West awoke with a start, gasping in awareness.

He could see a thin gray light filtering in through the bedroom window. Beyond that, however, time remained uncertain. So, too, did the nature of his immediate circumstances. He could see he was in his bed, at Cardwell House, but beyond that lay a murky confusion.

He leaned back against his pillow, thinking hard, until the pieces clicked into place. Grant was dead. This was a painful truth, one he was forced to face anew at the start of each day.

With that recognition came the inevitable, accompanying guilt. If only he’d seen his friend’s worsening derangement, recognized Grant’s irrevocable descent into darkness . . .

But then, how could he have, when West had been so distracted by his own demons?

Nearly everyone associated with the plot to kill Queen Victoria was dead, and West rather thought the imaginative story his wife had concocted to explain Vivian’s disappearance was likely not far off the mark. No doubt the woman was now living in the Mediterranean or some similarly far-off clime, enjoying the money with which she’d absconded.

And oh yes . . . speaking of his wife . . . there was this piece to his life.

A smile tugged at his mouth. He was married. Happily so.

To a proper heroine, who carried a snub-nosed derringer about in her skirt pocket and shot villains when she needed to, and who kissed like a bloody siren when she wasn’t tracking down traitors.

He turned his head to see Mary sitting up in bed next to him, bathed in a soft glow. As it always did, the sweet, simple sight of her hit him like a pleasant punch to the gut. Her bedside lamp had been turned up, and she was staring down at a book clutched tightly in her hands, a brown braid over one shoulder, her brow furrowed in concentration.

Had he just been wondering the time? A bit after five o’clock in the morning, then.

It must be, if his wife was already awake.

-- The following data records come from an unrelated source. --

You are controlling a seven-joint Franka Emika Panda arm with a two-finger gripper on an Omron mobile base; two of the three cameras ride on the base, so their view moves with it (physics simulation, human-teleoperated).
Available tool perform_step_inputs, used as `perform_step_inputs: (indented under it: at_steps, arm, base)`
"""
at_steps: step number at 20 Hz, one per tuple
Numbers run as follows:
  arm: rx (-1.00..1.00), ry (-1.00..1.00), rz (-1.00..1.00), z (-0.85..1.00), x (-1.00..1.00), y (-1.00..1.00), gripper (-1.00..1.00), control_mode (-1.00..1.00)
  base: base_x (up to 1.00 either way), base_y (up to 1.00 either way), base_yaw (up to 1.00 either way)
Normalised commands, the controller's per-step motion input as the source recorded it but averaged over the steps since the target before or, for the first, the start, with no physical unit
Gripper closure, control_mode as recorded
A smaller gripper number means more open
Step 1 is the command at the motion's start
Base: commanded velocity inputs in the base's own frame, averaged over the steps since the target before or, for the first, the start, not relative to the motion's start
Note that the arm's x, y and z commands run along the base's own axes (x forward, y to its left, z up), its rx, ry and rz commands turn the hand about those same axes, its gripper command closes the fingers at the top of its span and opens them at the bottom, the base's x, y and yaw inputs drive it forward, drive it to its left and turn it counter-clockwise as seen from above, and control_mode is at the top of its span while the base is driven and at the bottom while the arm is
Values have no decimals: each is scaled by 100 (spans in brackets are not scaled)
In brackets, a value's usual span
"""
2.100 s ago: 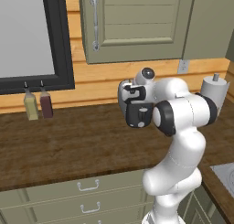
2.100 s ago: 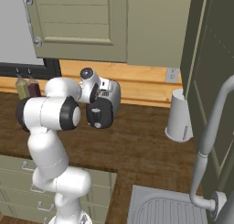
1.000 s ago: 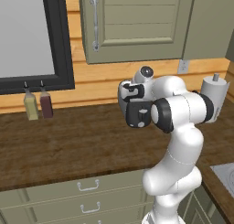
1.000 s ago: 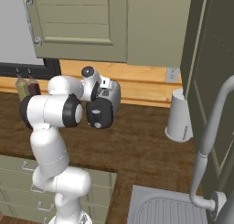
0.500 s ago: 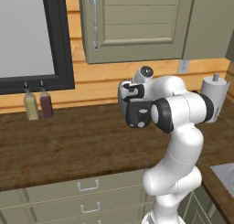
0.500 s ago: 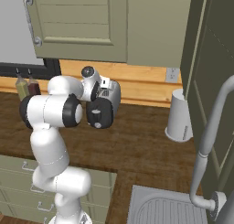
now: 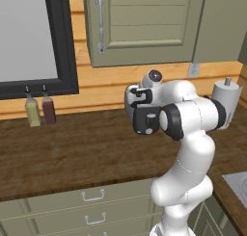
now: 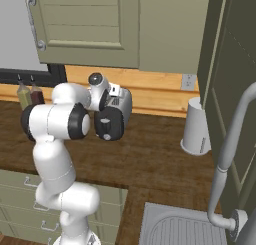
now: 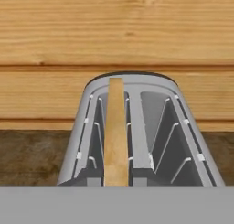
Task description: Start the toaster. Once the lever pops up, take the bread to the plate on the dining counter.
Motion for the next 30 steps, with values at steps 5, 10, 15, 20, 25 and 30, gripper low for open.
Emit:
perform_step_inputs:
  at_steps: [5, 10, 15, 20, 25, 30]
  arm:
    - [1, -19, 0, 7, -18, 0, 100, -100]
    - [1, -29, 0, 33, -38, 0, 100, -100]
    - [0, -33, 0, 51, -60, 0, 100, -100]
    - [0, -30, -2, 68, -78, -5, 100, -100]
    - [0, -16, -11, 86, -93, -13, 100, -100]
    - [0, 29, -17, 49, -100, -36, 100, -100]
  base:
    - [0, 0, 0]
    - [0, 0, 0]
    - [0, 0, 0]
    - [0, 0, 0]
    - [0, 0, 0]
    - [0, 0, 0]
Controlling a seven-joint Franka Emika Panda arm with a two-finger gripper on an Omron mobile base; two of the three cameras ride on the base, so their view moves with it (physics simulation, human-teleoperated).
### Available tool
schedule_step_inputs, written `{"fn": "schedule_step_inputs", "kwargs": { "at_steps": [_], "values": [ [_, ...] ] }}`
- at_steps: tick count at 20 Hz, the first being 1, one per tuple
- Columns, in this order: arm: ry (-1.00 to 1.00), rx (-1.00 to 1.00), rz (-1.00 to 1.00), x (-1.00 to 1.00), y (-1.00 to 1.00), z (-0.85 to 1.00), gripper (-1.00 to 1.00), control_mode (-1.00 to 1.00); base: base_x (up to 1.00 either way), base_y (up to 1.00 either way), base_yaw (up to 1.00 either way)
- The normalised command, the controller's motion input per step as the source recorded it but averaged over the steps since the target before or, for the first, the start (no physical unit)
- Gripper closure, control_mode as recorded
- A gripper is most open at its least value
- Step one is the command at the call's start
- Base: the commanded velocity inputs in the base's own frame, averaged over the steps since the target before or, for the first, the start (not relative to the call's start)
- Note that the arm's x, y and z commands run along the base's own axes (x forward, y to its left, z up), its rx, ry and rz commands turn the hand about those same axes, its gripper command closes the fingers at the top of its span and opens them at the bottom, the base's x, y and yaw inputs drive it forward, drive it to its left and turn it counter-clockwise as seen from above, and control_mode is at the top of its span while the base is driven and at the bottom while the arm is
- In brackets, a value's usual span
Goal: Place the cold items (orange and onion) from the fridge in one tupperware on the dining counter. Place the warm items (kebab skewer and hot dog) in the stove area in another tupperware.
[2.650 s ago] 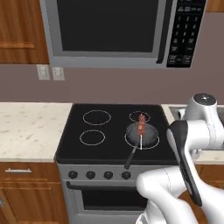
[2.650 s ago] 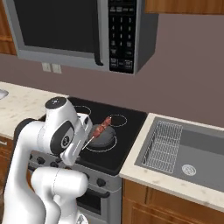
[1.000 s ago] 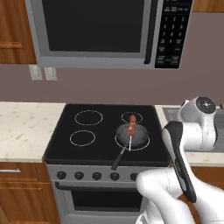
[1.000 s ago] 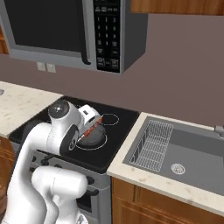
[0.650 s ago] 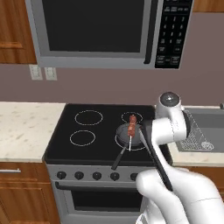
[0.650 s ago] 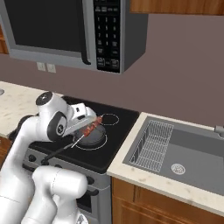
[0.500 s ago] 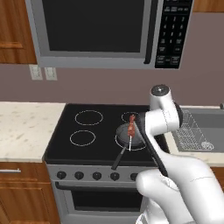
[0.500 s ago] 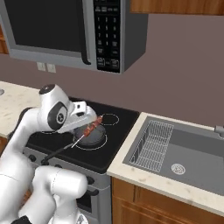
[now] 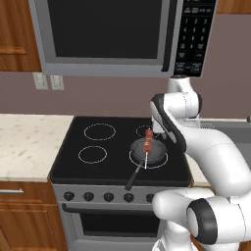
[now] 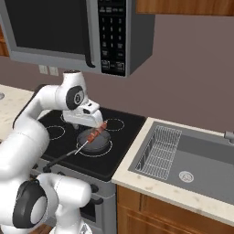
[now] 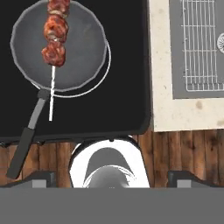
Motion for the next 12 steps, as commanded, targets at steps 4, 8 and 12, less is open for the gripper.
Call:
{"fn": "schedule_step_inputs", "kwargs": {
  "at_steps": [4, 8, 12],
  "values": [
    [-0.05, 0.01, -0.47, 0.10, 0.69, -0.30, -1.00, -1.00, 0.00, 0.00, 0.00],
    [-0.05, 0.00, -0.37, 0.31, 0.88, -0.43, -1.00, -1.00, 0.00, 0.00, 0.00],
    [-0.11, 0.00, -0.14, 0.55, 0.40, -0.51, -1.00, -1.00, 0.00, 0.00, 0.00]
  ]
}}
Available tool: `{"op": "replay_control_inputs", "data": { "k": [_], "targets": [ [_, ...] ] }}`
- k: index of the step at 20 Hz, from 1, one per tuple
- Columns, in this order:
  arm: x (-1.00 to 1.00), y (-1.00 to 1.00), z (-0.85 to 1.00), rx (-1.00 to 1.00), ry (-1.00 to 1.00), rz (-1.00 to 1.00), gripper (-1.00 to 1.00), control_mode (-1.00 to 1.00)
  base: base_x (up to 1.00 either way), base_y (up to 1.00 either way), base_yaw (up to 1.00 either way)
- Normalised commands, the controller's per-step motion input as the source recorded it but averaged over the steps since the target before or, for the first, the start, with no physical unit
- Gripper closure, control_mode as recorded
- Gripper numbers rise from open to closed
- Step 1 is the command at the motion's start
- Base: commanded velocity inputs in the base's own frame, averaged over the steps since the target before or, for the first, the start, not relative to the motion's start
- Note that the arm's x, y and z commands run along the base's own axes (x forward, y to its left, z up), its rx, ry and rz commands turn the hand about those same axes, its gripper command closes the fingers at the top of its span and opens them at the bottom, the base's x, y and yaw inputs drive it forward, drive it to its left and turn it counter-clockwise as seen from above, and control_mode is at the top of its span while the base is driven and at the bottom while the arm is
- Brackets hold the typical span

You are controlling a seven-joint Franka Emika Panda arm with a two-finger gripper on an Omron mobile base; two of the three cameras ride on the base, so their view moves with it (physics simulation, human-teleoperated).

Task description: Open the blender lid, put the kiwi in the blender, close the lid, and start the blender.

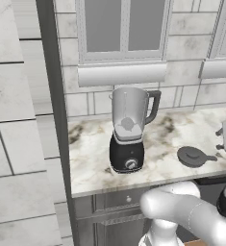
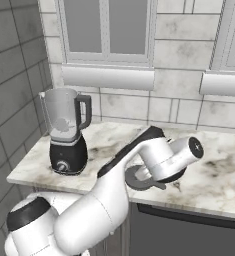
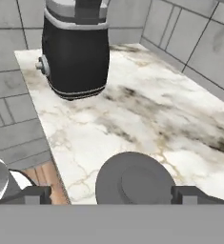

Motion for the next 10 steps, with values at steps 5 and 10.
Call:
{"op": "replay_control_inputs", "data": {
  "k": [5,10],
  "targets": [
    [0.0,-0.52,-0.48,-0.17,-0.12,0.48,-1.0,-1.0,0.0,0.0,0.0],
    [0.03,-0.07,-0.57,-0.13,-0.04,0.34,-1.0,-1.0,0.0,0.0,0.0]
  ]
}}
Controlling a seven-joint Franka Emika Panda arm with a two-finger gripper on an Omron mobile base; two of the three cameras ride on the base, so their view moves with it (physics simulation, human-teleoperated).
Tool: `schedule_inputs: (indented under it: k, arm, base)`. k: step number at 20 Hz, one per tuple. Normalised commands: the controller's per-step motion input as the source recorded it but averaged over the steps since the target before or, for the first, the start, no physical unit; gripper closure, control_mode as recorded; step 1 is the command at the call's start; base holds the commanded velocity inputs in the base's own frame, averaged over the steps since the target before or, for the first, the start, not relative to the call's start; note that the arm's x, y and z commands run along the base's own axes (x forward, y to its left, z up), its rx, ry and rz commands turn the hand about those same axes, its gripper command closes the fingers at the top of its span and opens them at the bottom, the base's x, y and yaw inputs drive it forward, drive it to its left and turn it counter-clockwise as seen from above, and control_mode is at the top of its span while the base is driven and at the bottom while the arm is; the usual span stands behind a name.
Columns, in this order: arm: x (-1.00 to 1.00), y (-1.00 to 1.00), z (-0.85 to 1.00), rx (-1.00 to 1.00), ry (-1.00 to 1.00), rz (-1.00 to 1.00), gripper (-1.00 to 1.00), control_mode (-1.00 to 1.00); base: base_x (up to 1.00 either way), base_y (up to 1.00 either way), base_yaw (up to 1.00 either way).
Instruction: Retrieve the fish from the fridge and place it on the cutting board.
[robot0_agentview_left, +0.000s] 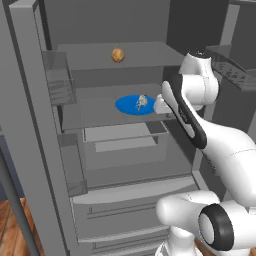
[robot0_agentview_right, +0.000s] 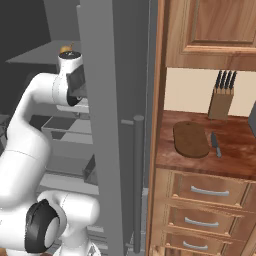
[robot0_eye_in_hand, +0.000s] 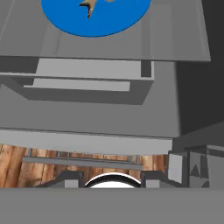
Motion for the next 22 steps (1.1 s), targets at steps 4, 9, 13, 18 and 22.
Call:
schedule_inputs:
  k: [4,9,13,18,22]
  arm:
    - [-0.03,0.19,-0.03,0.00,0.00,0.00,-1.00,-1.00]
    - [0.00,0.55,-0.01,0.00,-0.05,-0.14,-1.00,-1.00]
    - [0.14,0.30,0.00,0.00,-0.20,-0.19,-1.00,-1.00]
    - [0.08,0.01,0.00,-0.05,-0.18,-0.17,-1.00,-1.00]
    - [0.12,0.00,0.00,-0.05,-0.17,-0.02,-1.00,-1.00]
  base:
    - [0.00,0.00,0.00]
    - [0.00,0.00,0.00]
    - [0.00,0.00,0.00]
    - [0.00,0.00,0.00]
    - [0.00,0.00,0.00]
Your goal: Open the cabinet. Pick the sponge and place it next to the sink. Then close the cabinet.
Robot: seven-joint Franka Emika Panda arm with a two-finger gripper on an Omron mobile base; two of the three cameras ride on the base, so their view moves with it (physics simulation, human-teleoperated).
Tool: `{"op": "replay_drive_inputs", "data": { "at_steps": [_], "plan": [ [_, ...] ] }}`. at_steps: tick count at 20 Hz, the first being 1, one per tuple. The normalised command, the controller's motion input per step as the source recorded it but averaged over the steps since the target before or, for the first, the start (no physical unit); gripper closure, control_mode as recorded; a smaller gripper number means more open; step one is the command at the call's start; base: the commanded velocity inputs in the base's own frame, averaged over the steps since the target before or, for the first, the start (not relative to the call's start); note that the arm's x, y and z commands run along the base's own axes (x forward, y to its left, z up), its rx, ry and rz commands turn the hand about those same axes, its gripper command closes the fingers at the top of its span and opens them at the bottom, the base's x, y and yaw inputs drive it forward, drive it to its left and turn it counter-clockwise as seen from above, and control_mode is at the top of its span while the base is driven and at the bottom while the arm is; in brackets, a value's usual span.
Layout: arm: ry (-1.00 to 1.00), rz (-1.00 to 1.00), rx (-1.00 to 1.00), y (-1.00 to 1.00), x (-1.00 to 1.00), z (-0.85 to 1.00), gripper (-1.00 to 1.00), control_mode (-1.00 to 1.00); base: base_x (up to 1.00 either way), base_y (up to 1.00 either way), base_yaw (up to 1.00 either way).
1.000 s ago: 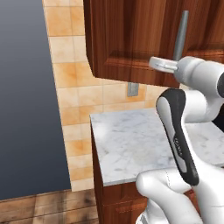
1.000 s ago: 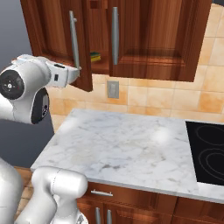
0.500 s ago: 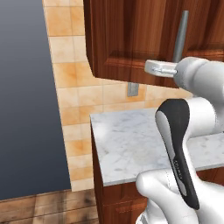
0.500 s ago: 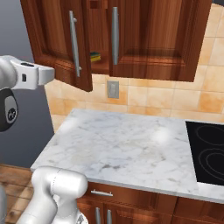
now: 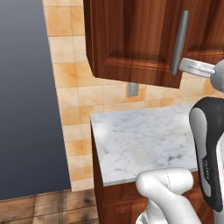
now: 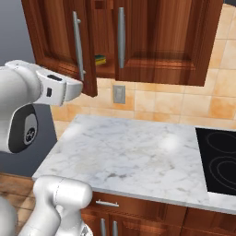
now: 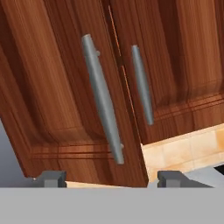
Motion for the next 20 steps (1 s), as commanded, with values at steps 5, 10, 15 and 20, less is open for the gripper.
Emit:
{"op": "replay_drive_inputs", "data": {
  "at_steps": [5, 10, 15, 20],
  "plan": [
    [0.00, 0.00, 0.12, -0.60, -0.25, -0.18, -1.00, -1.00, 0.00, 0.00, 0.00],
    [0.01, 0.00, 0.15, -0.43, 0.04, -0.49, -1.00, -1.00, 0.00, 0.00, 0.00],
    [0.00, 0.00, 0.27, -0.15, 0.13, -0.37, -1.00, -1.00, 0.00, 0.00, 0.00],
    [0.00, 0.00, 0.43, -0.37, 0.00, 0.00, -1.00, -1.00, 0.00, 0.00, 0.00]
  ]
}}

He shifted, letting out a small groan as the bandage on his chest pulled tight against his wound. It was healing well, no more signs of infection, but he was growing impatient with the grand pageantry of being an invalid. Wilson checked in on him far too regularly, and his family filtered through his room at least once a day.

Mary had been a rock throughout all of it, soothing his grumpiness, making him laugh. He was grateful to have her, but here it was, a bit after five o’clock in the morning, and already he felt restless, restricted to his bed.

The noise he made pulled Mary from whatever story had her so engrossed. She looked down at him, a pinch of concern on her face. “Did you have a nightmare?” she asked, lowering the book to her lap.

West shook his head. No, nightmares had become a thing of his past. His dreams had been more of the pleasant variety of late, in part due to her.

And in part due to his acceptance—his ready remembrance—of his past.

He felt alive again. In fact, he felt so alive, he was presently considering pulling his wife onto his lap and divesting her of that nightrail, no matter Dr. Merial’s orders to the contrary. The lamplight was turning parts of the thin cotton transparent, and he could see the lovely curve of a small, perfect breast as she reached a hand out to smooth the hair from his forehead.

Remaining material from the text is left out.